#### Goal of the exercise:
Looking at the listing below, work out the number of lines where the string "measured" shows up, and give that number only.

#### Provided data:
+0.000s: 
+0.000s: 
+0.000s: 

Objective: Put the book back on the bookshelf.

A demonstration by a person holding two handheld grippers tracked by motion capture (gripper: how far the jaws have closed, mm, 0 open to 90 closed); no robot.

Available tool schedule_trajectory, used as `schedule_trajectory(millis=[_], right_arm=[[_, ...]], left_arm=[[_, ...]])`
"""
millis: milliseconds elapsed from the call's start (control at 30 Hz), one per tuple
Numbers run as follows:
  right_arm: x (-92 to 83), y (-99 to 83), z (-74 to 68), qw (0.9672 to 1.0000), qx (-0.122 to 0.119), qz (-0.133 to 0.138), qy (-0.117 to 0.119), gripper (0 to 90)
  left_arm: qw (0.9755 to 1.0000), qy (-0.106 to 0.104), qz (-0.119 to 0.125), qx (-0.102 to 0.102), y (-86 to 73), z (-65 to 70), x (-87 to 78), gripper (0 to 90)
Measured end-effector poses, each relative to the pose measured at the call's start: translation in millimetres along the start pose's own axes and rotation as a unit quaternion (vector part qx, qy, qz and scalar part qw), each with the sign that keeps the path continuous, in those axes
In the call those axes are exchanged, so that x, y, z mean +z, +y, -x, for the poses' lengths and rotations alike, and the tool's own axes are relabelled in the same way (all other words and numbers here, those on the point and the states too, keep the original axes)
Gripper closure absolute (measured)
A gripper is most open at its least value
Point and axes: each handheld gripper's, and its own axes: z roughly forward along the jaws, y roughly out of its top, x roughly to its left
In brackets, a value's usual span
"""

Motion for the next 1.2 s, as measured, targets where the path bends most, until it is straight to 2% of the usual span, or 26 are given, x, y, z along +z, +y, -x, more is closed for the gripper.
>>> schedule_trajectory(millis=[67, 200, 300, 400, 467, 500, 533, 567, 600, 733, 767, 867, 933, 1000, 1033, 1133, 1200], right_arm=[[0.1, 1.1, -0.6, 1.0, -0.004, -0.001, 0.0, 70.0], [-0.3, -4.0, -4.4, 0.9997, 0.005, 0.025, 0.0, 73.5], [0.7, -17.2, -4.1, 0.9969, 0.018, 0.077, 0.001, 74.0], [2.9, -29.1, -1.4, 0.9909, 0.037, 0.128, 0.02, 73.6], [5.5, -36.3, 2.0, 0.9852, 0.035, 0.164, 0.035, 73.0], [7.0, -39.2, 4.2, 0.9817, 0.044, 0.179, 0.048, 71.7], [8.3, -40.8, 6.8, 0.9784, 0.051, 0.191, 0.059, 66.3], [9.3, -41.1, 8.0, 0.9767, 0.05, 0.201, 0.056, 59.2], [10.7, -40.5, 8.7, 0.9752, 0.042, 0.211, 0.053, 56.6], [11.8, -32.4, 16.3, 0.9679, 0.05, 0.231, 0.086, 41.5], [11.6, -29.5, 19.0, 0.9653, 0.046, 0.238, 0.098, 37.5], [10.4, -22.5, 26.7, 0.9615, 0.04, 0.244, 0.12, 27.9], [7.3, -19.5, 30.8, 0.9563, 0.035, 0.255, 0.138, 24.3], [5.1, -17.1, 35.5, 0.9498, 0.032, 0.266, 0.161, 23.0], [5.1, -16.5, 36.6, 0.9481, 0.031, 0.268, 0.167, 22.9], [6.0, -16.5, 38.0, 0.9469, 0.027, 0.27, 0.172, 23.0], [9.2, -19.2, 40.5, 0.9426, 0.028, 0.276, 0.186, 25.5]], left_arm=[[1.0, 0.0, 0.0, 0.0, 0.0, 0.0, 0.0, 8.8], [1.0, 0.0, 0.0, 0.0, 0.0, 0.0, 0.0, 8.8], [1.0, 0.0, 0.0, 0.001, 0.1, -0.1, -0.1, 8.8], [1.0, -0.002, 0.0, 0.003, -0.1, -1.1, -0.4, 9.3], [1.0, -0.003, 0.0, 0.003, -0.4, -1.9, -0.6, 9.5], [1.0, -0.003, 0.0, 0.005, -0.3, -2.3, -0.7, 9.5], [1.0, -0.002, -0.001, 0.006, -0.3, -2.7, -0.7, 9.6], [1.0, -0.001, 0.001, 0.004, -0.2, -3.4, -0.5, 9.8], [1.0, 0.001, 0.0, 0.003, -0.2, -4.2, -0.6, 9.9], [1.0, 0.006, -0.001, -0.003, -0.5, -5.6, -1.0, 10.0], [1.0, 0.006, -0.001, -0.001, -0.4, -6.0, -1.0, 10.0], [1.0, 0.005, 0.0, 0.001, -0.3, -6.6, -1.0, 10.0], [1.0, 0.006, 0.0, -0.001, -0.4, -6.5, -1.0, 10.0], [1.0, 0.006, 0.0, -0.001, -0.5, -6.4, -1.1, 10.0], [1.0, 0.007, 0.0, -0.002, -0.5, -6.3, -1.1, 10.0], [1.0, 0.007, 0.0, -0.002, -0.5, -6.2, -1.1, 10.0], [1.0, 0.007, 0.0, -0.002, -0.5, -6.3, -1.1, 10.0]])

#### Result of the exercise:
3